Between the two furry boys who live with me in the Dollhouse, it would be reasonable to expect Sherman to be the drooler. Really, the slack boxer-style lips suggest that he’d be the goober monkey around here. Not true.
Leroy is a lap cat. He will not take no for an answer. In fact, I have to lock him up for most of the blogging process or he will weasel his way onto my lap, purring and stepping on random keys. He seems to really love the heat from the laptop, and it appears to sweeten the whole lap-sitting situation.
I can handle the kitty kisses. His purring makes me smile. Even the hair can be dealt with if I apply persistence and one of those sticky rollers I buy in five-packs at Costco. Unfortunately, Leroy drools. He really drools.

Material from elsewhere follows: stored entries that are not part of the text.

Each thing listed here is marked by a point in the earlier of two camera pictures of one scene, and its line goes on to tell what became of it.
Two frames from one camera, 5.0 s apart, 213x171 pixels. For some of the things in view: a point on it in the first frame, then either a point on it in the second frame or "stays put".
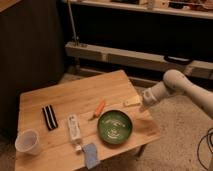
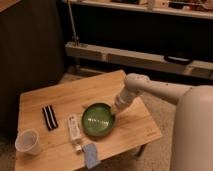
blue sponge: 90,151 stays put
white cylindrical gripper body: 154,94 to 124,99
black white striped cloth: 50,117 stays put
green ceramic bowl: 114,127 to 97,119
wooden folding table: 108,111 stays put
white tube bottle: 75,132 stays put
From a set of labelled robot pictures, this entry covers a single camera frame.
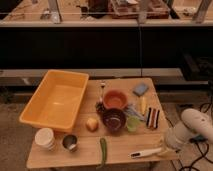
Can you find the yellow banana toy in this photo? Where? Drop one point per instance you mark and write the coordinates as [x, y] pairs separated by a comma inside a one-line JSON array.
[[143, 105]]

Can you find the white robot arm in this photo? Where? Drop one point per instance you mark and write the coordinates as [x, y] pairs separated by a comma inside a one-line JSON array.
[[192, 123]]

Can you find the striped black orange block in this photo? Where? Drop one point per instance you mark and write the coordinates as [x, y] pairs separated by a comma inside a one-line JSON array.
[[152, 118]]

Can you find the white paper cup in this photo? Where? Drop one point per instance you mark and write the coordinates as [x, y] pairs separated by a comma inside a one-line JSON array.
[[45, 138]]

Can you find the yellow plastic tub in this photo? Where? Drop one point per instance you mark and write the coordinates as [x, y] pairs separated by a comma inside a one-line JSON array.
[[56, 102]]

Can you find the dark brown bowl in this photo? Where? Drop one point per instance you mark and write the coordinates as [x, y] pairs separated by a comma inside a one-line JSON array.
[[114, 120]]

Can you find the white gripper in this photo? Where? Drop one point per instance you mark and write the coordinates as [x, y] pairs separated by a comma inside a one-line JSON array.
[[176, 137]]

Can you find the yellow round fruit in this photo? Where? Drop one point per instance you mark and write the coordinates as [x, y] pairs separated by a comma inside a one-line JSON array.
[[92, 124]]

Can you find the orange ceramic bowl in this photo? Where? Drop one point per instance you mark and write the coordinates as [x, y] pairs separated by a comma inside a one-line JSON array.
[[115, 99]]

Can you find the wooden table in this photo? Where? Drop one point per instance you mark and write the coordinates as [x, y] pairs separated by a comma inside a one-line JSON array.
[[119, 147]]

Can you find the green plastic cup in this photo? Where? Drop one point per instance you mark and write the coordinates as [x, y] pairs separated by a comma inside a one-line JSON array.
[[132, 123]]

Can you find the light blue utensil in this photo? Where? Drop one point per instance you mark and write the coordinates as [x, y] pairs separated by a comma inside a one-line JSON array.
[[130, 110]]

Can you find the metal fork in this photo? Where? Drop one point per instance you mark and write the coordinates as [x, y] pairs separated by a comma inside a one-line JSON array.
[[102, 85]]

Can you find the white handled brush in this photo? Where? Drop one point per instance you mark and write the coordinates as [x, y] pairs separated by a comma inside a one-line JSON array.
[[162, 149]]

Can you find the green chili pepper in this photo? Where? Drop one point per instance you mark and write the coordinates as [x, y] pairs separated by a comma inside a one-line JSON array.
[[103, 145]]

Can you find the blue sponge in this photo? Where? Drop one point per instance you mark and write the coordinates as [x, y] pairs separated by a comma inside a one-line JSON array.
[[139, 90]]

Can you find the small metal cup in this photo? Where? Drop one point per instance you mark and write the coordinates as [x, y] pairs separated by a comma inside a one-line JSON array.
[[70, 142]]

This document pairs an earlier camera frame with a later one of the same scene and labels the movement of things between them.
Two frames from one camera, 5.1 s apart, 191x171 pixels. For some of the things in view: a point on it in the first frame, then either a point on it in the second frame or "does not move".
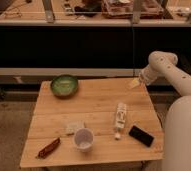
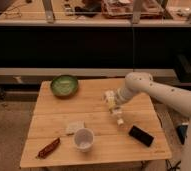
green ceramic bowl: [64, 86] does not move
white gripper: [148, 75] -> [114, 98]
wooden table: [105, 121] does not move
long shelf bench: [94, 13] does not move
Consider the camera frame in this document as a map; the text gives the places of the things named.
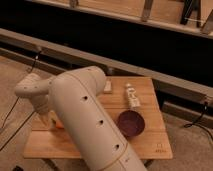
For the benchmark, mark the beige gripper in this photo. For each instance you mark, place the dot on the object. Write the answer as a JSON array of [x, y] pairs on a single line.
[[41, 106]]

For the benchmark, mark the orange pepper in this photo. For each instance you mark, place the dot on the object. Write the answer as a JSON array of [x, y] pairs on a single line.
[[58, 124]]

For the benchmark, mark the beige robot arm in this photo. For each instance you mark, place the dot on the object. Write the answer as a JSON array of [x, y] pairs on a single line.
[[72, 95]]

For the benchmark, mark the dark purple ceramic bowl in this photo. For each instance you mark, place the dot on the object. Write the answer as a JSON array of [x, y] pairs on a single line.
[[130, 123]]

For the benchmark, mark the wooden table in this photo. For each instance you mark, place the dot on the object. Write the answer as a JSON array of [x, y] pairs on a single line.
[[152, 143]]

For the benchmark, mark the small white block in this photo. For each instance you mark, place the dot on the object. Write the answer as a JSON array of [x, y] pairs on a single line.
[[108, 87]]

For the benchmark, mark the white tube bottle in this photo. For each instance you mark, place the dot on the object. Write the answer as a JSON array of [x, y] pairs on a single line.
[[133, 100]]

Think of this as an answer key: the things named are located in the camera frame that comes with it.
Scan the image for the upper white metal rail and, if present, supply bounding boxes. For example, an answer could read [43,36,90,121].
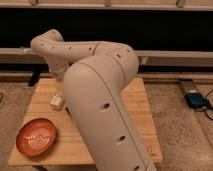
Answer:
[0,0,213,11]

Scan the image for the wooden table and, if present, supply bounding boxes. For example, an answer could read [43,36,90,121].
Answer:
[8,78,163,166]

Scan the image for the orange bowl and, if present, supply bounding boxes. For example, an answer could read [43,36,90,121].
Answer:
[16,118,56,157]

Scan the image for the white metal rail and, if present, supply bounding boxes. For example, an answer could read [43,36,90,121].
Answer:
[0,0,213,11]
[0,48,213,67]

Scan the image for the lower white metal rail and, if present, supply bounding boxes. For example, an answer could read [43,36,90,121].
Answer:
[0,48,213,67]

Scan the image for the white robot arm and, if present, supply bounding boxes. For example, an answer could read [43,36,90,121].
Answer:
[30,29,157,171]

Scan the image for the black cable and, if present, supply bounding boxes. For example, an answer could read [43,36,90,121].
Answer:
[196,87,213,121]

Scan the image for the blue power box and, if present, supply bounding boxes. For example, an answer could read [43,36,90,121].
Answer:
[185,93,206,108]

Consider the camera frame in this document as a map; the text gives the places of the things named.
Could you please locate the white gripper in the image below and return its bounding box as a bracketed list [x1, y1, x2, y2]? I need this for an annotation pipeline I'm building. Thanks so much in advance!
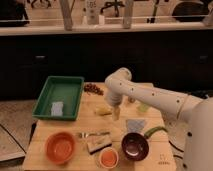
[105, 89, 123, 121]

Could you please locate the yellow banana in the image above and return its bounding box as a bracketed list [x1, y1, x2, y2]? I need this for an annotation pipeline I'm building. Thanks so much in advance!
[94, 106, 112, 116]

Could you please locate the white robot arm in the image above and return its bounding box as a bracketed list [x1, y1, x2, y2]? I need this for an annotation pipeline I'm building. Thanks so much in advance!
[105, 68, 213, 171]

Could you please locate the small white bowl orange inside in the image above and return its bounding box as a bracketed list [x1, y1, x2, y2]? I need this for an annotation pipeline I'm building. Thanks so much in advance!
[98, 147, 119, 169]

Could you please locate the red-orange bowl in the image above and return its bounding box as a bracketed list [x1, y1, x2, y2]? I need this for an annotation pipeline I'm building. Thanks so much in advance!
[45, 132, 76, 165]

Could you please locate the metal measuring cup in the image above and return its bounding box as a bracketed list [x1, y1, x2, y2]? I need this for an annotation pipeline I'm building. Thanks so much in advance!
[128, 97, 135, 103]

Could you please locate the light green cup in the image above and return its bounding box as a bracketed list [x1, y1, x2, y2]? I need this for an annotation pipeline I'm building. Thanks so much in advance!
[138, 104, 150, 112]

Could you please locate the bunch of red grapes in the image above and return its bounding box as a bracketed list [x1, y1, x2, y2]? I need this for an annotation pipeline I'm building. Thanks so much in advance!
[84, 83, 104, 95]

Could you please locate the green plastic tray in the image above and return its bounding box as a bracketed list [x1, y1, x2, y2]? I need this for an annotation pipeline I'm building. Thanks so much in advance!
[33, 76, 84, 121]

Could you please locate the clear plastic container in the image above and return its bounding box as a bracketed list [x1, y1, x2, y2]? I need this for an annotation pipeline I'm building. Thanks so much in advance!
[51, 101, 63, 116]

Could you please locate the dark purple pan green handle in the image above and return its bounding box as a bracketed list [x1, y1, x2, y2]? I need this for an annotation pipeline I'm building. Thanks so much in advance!
[121, 126, 167, 161]

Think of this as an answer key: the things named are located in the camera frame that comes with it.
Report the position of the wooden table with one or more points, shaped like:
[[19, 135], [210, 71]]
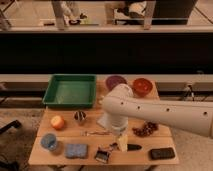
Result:
[[71, 134]]

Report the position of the blue plastic cup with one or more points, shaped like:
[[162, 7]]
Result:
[[50, 142]]

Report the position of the blue folded cloth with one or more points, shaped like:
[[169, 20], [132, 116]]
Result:
[[102, 121]]

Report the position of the blue sponge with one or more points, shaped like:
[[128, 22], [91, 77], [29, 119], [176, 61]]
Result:
[[76, 151]]

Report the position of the small metal cup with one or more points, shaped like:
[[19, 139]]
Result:
[[80, 117]]

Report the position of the bunch of dark grapes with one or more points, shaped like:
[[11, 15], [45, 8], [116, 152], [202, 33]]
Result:
[[147, 129]]

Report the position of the black chair base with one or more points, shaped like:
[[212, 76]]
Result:
[[14, 124]]

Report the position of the purple bowl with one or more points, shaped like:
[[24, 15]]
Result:
[[114, 80]]

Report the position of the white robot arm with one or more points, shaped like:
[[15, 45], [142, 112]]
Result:
[[119, 105]]

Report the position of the orange fruit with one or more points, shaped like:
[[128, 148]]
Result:
[[57, 122]]

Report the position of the black rectangular case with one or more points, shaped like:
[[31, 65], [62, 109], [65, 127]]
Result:
[[162, 153]]

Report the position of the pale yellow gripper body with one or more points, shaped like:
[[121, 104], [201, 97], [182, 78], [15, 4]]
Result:
[[122, 141]]

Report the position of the green plastic tray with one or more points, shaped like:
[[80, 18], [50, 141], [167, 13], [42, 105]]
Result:
[[70, 91]]

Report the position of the yellow banana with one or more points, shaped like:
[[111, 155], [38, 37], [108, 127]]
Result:
[[100, 99]]

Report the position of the red bowl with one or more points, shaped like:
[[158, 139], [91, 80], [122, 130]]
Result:
[[142, 86]]

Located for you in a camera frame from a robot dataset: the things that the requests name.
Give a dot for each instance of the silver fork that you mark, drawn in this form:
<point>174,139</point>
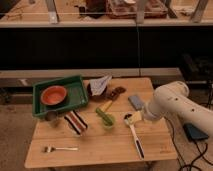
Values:
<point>49,149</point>

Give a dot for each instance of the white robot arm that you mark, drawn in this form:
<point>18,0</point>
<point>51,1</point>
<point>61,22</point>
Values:
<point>173,98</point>

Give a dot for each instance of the black foot pedal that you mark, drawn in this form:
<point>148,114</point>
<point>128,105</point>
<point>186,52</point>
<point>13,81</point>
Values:
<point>193,133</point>

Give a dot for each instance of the yellow wooden stick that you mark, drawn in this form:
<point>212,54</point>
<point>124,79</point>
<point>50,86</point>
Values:
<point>105,106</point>

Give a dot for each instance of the striped folded cloth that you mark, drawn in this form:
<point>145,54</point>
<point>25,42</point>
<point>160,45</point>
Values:
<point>77,124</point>

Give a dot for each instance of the blue sponge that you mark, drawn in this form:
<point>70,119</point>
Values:
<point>136,102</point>

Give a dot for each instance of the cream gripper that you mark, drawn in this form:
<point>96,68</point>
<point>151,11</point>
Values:
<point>137,116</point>

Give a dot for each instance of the red bowl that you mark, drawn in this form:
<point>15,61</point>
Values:
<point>53,95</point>

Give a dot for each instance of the dark brown bowl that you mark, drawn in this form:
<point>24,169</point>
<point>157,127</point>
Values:
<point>99,97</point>

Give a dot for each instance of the white dish brush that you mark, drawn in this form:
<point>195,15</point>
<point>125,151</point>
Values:
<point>129,122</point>

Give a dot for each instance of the brown chocolate bar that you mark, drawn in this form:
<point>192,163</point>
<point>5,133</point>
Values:
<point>115,93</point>

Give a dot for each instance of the crumpled white paper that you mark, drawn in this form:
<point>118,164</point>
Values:
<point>99,85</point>

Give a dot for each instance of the green plastic tray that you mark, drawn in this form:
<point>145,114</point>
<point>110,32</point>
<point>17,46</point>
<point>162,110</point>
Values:
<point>77,96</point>

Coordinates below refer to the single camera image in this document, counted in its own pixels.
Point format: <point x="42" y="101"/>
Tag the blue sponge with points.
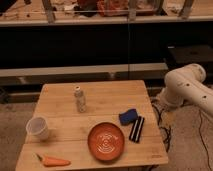
<point x="128" y="116"/>

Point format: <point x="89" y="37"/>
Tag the black white striped block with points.
<point x="136" y="129"/>

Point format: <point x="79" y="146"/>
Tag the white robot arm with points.
<point x="186" y="83"/>

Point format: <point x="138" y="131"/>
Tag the orange carrot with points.
<point x="52" y="162"/>

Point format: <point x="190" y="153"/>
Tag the orange round plate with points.
<point x="106" y="142"/>

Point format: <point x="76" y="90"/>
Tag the white plastic cup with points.
<point x="37" y="127"/>

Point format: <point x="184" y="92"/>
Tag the black box on shelf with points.
<point x="184" y="55"/>

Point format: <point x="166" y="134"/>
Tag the wooden table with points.
<point x="69" y="129"/>

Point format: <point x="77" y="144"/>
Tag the long wooden shelf bench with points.
<point x="32" y="46"/>

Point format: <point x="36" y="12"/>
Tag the orange clutter on shelf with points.
<point x="102" y="7"/>

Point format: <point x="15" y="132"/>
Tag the small clear plastic bottle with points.
<point x="80" y="99"/>

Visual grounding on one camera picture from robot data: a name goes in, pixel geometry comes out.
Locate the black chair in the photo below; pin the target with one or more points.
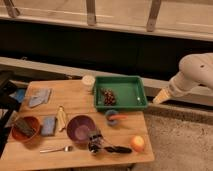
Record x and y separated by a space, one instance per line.
6 102

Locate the blue object at table edge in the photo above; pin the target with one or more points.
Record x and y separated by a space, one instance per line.
19 95

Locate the orange-yellow apple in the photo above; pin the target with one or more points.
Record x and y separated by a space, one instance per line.
137 143

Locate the blue-grey cloth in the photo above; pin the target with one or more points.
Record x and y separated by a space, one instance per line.
40 97

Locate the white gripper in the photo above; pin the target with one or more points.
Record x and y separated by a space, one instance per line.
179 85

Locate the white cup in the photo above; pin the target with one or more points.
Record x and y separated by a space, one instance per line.
88 82

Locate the dark scrub sponge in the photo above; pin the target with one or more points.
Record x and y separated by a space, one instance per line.
24 127

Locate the purple bowl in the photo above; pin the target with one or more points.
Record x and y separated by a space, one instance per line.
79 127

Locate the orange carrot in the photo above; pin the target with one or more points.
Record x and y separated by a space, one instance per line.
117 117

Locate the green plastic tray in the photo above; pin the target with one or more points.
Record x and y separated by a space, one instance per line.
128 92

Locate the silver spoon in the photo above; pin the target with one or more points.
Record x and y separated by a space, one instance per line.
64 149

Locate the orange bowl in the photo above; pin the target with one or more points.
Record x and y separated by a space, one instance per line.
33 122

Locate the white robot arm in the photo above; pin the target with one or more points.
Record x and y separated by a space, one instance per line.
194 69

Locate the black handled dish brush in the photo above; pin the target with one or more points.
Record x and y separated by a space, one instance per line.
97 142

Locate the banana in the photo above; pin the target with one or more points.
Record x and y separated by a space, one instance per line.
61 118

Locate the blue sponge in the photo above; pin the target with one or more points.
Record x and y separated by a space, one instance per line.
48 127

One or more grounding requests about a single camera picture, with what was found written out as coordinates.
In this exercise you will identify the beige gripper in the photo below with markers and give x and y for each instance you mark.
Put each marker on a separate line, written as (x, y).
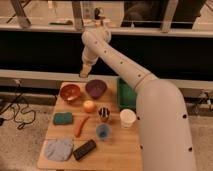
(86, 68)

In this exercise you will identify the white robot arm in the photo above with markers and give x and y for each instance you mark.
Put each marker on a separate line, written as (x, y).
(164, 131)

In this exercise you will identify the purple bowl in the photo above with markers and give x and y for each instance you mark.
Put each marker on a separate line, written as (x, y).
(96, 88)

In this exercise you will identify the red-brown bowl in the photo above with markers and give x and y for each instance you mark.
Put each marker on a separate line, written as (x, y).
(70, 93)

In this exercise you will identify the yellow onion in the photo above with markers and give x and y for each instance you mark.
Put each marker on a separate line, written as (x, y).
(89, 106)

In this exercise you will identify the green rectangular bin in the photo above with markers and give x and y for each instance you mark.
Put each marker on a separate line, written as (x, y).
(126, 97)

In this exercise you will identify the orange carrot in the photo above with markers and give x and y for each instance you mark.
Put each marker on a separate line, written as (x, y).
(79, 126)

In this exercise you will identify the teal sponge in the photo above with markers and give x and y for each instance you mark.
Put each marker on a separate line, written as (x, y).
(63, 118)

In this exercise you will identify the white paper cup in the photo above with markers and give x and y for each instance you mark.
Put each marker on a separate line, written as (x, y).
(127, 117)

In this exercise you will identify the person in dark clothes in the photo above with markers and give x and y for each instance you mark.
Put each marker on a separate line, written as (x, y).
(150, 13)

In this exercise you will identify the black rectangular block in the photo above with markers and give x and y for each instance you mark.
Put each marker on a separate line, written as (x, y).
(84, 149)

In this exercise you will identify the grey-blue cloth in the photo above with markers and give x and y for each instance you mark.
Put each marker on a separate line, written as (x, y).
(58, 149)

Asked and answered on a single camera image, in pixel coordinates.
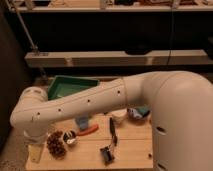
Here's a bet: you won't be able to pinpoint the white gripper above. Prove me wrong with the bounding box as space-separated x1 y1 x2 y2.
23 132 47 163

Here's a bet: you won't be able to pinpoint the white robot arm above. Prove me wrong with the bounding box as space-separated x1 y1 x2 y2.
10 71 213 171

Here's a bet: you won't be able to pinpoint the black and white small cup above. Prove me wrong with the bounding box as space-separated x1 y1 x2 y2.
63 131 77 146

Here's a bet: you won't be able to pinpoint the blue plastic cup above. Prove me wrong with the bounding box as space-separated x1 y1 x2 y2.
75 116 89 130

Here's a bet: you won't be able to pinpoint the white paper cup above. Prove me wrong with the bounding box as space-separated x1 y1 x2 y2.
112 110 126 124

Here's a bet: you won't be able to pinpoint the orange carrot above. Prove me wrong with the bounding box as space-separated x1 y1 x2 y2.
77 124 99 136

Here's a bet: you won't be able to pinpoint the green plastic tray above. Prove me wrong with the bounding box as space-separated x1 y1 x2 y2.
48 75 99 100

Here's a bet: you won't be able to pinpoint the black tongs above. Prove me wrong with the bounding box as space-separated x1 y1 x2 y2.
109 117 118 146

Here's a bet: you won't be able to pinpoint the purple cloth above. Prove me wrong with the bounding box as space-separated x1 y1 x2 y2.
128 108 142 120

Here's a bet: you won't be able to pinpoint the teal sponge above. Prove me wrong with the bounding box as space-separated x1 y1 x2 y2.
138 106 150 117

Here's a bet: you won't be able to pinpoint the black bowl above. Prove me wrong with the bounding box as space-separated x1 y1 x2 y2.
127 107 150 121

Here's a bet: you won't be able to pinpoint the metal shelf frame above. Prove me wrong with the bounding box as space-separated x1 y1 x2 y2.
4 0 213 76

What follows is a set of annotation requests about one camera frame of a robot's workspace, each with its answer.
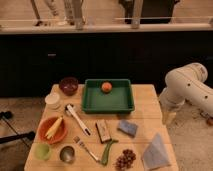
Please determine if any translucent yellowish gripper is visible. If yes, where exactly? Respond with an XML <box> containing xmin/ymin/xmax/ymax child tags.
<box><xmin>161</xmin><ymin>104</ymin><xmax>177</xmax><ymax>125</ymax></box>

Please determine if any yellow banana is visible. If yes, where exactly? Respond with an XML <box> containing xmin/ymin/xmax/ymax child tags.
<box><xmin>45</xmin><ymin>117</ymin><xmax>63</xmax><ymax>139</ymax></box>

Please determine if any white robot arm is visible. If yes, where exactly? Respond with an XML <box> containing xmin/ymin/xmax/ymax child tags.
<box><xmin>159</xmin><ymin>63</ymin><xmax>213</xmax><ymax>125</ymax></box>

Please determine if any small metal cup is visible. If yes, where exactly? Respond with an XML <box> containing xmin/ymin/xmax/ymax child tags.
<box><xmin>60</xmin><ymin>146</ymin><xmax>75</xmax><ymax>163</ymax></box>

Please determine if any light green plastic cup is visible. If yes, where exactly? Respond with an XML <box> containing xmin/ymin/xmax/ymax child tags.
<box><xmin>34</xmin><ymin>143</ymin><xmax>51</xmax><ymax>160</ymax></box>

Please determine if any blue sponge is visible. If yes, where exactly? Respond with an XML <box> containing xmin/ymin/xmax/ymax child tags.
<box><xmin>118</xmin><ymin>120</ymin><xmax>138</xmax><ymax>137</ymax></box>

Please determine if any grey folded cloth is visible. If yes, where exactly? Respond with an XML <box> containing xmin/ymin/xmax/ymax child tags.
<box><xmin>141</xmin><ymin>133</ymin><xmax>171</xmax><ymax>171</ymax></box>

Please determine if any bunch of dark grapes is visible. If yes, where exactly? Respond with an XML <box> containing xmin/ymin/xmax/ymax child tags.
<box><xmin>115</xmin><ymin>149</ymin><xmax>136</xmax><ymax>171</ymax></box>

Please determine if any orange fruit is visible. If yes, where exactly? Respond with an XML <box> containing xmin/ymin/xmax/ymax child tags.
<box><xmin>101</xmin><ymin>82</ymin><xmax>112</xmax><ymax>93</ymax></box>

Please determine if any green plastic tray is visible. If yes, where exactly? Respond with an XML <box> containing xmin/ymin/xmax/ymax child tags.
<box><xmin>81</xmin><ymin>79</ymin><xmax>135</xmax><ymax>114</ymax></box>

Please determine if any wooden block eraser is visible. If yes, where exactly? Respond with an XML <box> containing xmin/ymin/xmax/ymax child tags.
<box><xmin>96</xmin><ymin>120</ymin><xmax>111</xmax><ymax>143</ymax></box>

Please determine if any dark red bowl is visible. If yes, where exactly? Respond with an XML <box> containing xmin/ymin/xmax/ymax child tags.
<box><xmin>59</xmin><ymin>77</ymin><xmax>78</xmax><ymax>96</ymax></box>

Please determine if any white round container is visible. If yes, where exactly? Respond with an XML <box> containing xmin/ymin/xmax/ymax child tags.
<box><xmin>45</xmin><ymin>92</ymin><xmax>60</xmax><ymax>109</ymax></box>

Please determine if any orange plastic bowl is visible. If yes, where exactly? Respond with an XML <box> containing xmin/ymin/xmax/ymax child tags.
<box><xmin>38</xmin><ymin>116</ymin><xmax>67</xmax><ymax>144</ymax></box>

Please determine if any black tripod stand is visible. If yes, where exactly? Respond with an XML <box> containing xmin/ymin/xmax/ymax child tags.
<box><xmin>0</xmin><ymin>111</ymin><xmax>35</xmax><ymax>145</ymax></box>

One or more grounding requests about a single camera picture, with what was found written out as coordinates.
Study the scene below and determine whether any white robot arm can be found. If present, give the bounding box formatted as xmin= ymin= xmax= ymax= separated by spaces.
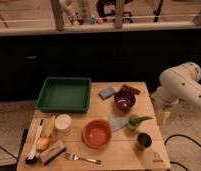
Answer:
xmin=151 ymin=62 xmax=201 ymax=126

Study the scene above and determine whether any silver fork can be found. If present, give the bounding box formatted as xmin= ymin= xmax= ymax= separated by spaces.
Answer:
xmin=64 ymin=153 xmax=101 ymax=165

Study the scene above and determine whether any yellow banana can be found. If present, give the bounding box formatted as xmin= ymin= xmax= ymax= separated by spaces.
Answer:
xmin=44 ymin=116 xmax=55 ymax=137

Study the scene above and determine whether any black cable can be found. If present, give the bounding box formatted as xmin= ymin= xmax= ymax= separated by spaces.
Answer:
xmin=164 ymin=133 xmax=201 ymax=171

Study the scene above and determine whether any dark metal cup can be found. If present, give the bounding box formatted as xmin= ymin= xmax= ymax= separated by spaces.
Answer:
xmin=136 ymin=133 xmax=152 ymax=150

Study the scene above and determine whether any wooden block brush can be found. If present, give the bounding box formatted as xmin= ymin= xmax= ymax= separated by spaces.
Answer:
xmin=40 ymin=140 xmax=66 ymax=165

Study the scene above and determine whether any wooden railing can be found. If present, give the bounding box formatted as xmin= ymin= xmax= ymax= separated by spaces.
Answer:
xmin=0 ymin=0 xmax=201 ymax=36

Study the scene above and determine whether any orange bowl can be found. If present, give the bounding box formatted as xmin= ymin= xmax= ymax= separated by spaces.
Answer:
xmin=82 ymin=119 xmax=112 ymax=149

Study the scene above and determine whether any green plastic tray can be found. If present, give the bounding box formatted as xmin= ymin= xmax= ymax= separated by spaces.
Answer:
xmin=36 ymin=77 xmax=91 ymax=113

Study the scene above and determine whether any orange fruit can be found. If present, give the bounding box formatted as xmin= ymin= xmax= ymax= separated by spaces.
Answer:
xmin=37 ymin=137 xmax=50 ymax=151

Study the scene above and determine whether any green toy vegetable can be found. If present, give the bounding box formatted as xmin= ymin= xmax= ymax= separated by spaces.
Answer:
xmin=127 ymin=115 xmax=151 ymax=130

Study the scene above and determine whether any blue sponge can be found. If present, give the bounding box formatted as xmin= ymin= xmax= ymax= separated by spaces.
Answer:
xmin=99 ymin=87 xmax=116 ymax=100

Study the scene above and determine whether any white cup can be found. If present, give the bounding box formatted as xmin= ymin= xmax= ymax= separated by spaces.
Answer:
xmin=55 ymin=114 xmax=72 ymax=132

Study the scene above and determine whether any dark red snack pile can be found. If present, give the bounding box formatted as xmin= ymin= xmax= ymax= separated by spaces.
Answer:
xmin=120 ymin=84 xmax=141 ymax=95

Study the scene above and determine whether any dark red bowl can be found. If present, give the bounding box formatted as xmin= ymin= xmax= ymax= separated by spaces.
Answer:
xmin=114 ymin=91 xmax=136 ymax=111

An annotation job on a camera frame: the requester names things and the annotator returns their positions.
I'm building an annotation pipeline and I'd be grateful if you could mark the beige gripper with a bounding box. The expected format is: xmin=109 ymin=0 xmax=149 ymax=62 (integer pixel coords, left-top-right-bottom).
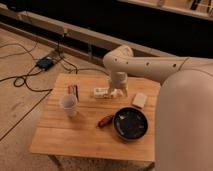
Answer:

Do you remember that movie Beethoven from a few years back with the Saint Bernard who would fling loogies whenever he shook his beastly head? Yeah. Picture that, but with longer whiskers. Leroy gets himself situated, and then the floodgates release. He purrs. He kneads with his little pink toes. He drools all over the
sucker person who decided to give him some lap time. The white hairs that seem to swarm around him like so many fruit flies then stick to the drool spots. It’s awesome. Sigh.
Once, a good friend of mine who was very pregnant came by to visit. Leroy somehow found a way to lay across her belly that defied the laws of gravity and good taste, and the drooling commenced. A few minutes later, she had a wet patch as big as a handprint (hers, not Leroy’s) on her shirt. Oddly enough, it was Leroy who was offended in this situation, more than my poor, soggy friend. He was quite perturbed that her once comfy lap was taken up by a baby, and that he needed to take such pains to arrange himself for a snuggle.
I’m typing this, right now, from under the belly of a purring, drooling cat. He is pretty laid-back about this whole internet celebrity thing. As long as he can find at least a sliver of lap to snuggle on, Leroy’s world is a beautiful place.
Leroy’s also has the intellectual capacity of a brick of cream cheese, but today is not the day to discuss his brains.